Based on the findings of neuroimaging, the differential diagnosis should include pituitary adenoma, craniopharyngioma, meningioma, paranasal cancer, and metastatic brain tumor. It is difficult to diagnose primary sellar neuroblastoma through preoperative radiological images. However, MR imaging did reveal a dumbbell-shaped form (intra- and suprasellar mass), and CT scan demonstrated osteolytic changes during tumor progression. These neuroradiological characteristics were closely similar to those described in previous reports (found in 8 of the 9 cases) as shown in Table 2. The dumbbell-shaped form might reflect rapid tumor progression in a malignant tumor.
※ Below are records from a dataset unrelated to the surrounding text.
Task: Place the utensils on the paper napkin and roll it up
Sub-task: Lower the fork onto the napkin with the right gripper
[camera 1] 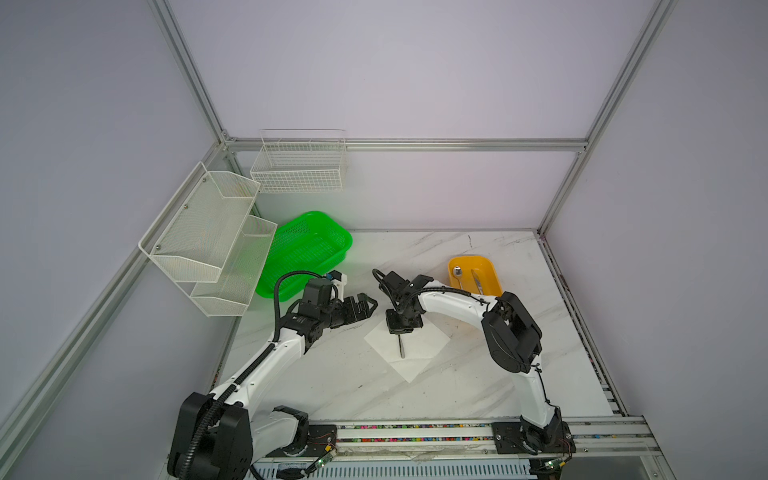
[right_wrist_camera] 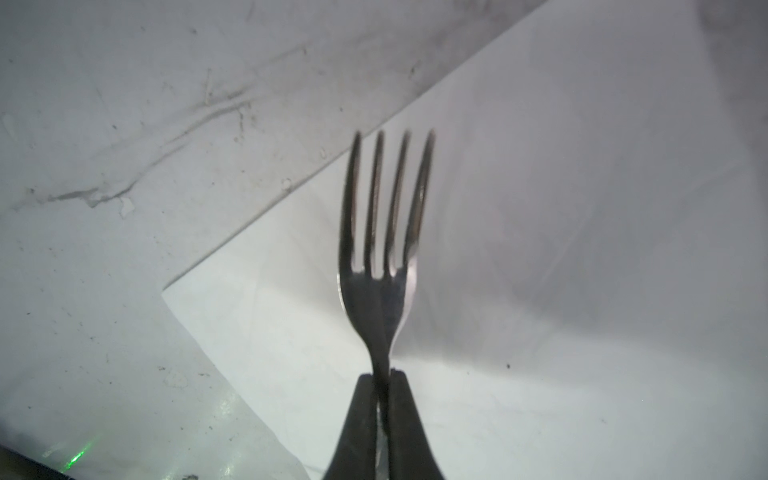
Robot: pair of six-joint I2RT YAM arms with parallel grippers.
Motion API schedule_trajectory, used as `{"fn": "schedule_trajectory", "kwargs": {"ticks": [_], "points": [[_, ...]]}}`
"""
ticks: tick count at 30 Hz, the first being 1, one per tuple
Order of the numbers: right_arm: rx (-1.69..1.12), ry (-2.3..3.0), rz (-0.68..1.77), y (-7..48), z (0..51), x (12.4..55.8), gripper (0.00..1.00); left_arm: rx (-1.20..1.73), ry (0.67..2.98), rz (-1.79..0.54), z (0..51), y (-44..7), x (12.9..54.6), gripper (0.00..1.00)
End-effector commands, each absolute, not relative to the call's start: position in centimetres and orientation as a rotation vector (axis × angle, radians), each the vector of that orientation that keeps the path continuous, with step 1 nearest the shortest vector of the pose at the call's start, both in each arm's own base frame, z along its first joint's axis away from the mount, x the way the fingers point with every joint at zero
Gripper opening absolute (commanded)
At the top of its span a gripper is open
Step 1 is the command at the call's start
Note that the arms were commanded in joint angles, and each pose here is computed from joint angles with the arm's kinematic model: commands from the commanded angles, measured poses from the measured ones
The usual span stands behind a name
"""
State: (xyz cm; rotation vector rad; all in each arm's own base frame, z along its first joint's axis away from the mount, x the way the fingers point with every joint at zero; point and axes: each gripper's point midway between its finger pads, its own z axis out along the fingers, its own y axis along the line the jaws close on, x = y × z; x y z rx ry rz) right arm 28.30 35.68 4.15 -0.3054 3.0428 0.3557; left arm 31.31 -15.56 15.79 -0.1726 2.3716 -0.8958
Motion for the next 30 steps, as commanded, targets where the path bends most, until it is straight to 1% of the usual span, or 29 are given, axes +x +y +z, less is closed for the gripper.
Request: {"fn": "schedule_trajectory", "kwargs": {"ticks": [1, 8, 10, 14, 20, 30], "points": [[-0.263, 3.067, 0.269, 35.0, 3.6, 28.3, 0.08, -0.171, 2.374, -0.863, 15.0, -14.8, 30.8, 0.98], [-0.230, 3.088, 0.259, 35.2, 2.6, 28.2, 0.08, -0.188, 2.377, -0.856, 14.9, -14.5, 30.8, 0.98], [-0.232, 3.091, 0.244, 35.1, 2.4, 28.2, 0.10, -0.194, 2.378, -0.854, 14.9, -14.4, 30.8, 0.98], [-0.228, 3.073, 0.257, 35.4, 2.7, 28.5, 0.12, -0.197, 2.381, -0.853, 14.7, -14.3, 30.8, 0.98], [-0.232, 3.051, 0.258, 35.6, 3.3, 29.0, 0.11, -0.200, 2.381, -0.854, 14.7, -14.3, 30.8, 0.98], [-0.250, 3.058, 0.217, 35.4, 2.6, 29.2, 0.14, -0.204, 2.395, -0.857, 14.3, -14.3, 30.6, 0.98]]}}
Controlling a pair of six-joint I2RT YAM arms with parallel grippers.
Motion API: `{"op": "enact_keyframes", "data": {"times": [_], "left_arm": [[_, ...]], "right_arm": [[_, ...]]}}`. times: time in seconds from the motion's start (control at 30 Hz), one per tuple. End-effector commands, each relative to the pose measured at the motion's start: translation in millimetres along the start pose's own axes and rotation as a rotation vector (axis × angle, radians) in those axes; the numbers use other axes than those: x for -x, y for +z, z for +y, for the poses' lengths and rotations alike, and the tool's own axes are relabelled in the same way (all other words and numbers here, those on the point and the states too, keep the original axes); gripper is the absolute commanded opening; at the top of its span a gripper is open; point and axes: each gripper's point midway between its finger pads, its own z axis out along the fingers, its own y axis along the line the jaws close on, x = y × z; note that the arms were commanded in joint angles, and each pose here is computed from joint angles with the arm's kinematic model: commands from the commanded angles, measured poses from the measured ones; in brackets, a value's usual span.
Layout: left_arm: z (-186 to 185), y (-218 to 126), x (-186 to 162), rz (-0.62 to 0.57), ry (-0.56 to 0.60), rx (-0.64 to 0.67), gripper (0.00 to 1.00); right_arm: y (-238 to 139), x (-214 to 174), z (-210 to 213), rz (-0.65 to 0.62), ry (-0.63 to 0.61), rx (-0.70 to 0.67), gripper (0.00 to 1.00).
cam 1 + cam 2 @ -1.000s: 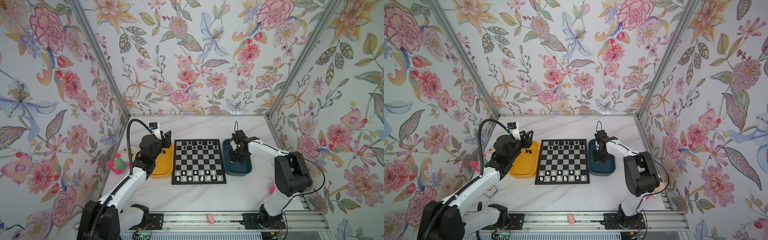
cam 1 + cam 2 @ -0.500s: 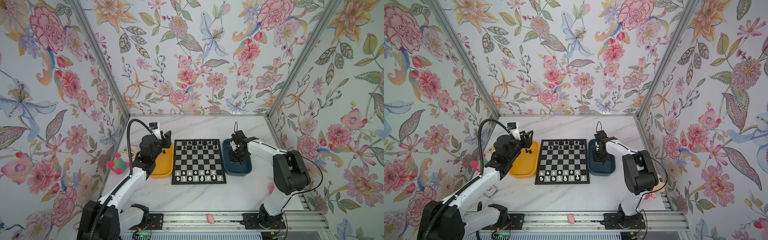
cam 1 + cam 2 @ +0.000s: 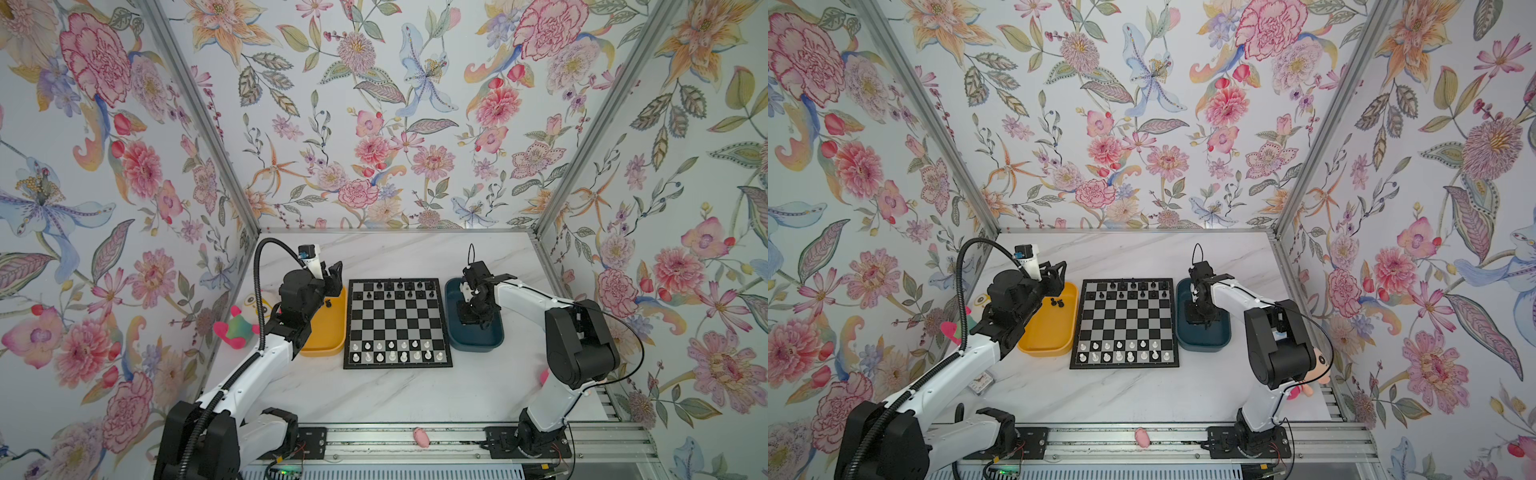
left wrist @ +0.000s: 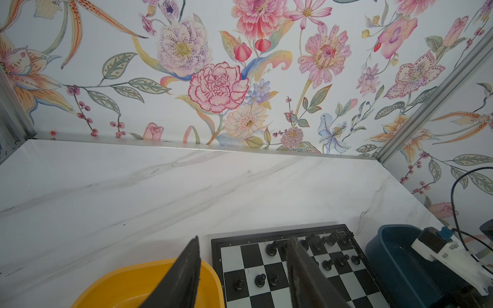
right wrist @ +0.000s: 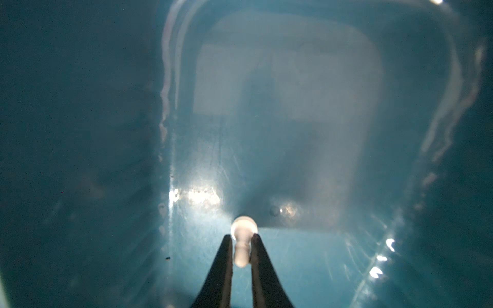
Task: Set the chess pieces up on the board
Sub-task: 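Lower the open right gripper around the last white pawn in the teal tray, then close the right gripper on the white pawn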
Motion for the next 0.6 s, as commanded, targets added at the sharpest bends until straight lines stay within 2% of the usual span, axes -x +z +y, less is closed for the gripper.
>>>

Further, the possibility of malignant tumor is greater if panhypopituitarism or oculomotor nerve palsy is found in addition to the neuroradiological characteristics. The presence of the above neuroradiological characteristics in the sellar region, especially with accompanying characteristic symptoms, might facilitate the differential diagnosis of primary sellar neuroblastoma.[4,7)]

The primary treatment used for sellar neuroblastoma in all of the previous 9 patients was surgical resection. Adjuvant therapy, including radiation therapy, for primary cerebral neuroblastoma and especially sellar neuroblastoma has not yet been established. However, several studies have demonstrated the efficacy of radiation therapy for primary cerebral neuroblastoma and esthesioneuroblastoma.[10,12),13)] The previous reports described the effectiveness of a combination of postoperative conventional radiotherapy in 7 of the 9 cases with primary sellar neuroblastoma, and they remained free from any recurrence, in spite of only a short follow-up period.[2–5,7–9)] Stereotactic radiosurgery (SRS) may be effective for primary sellar neuroblastoma such as in previously reported cases with esthesioneuroblastoma.[14,15)] SRS was actually effective in the present case, in spite of only a short follow-up period. Furthermore, some authors have recommended spinal radiation therapy in addition to conventional radiation therapy because patients with cerebral neuroblastoma, including sellar neuroblastoma, may exhibit metastatic spread within the spinal cord.[9,16)] The effectiveness of chemotherapy for primary cerebral neuroblastoma including sellar neuroblastoma also remains unclear. Berger et al. advised that patients undergoing subtotal surgical resection for primary cerebral neuroblastoma and patients with tumor recurrence should receive adjuvant chemotherapy.[10)] Yariş et al. also recommended that cerebral neuroblastoma be treated according to the same therapeutic strategy as for medulloblastoma because of their malignant behavior.[17)] Further investigations are needed to establish an optimal program of chemotherapy for primary sellar neuroblastoma, since cerebral neuroblastomas display malignant features such as rapid recurrence and metastasis, and more detailed and careful observations by neuroimaging should be carried out.

In conclusion, the presentation of an elderly patient with primary sellar neuroblastoma is extremely rare. Neuroimaging showing a “dumbbell-shaped extension in the sellar region” with accompanying endocrinological and ophthalmological findings may point to the possibility of primary sellar neuroblastoma as the differential diagnosis. Further basic and clinical research on additional cases is needed, in order to establish a therapeutic consensus for primary sellar neuroblastoma in the future.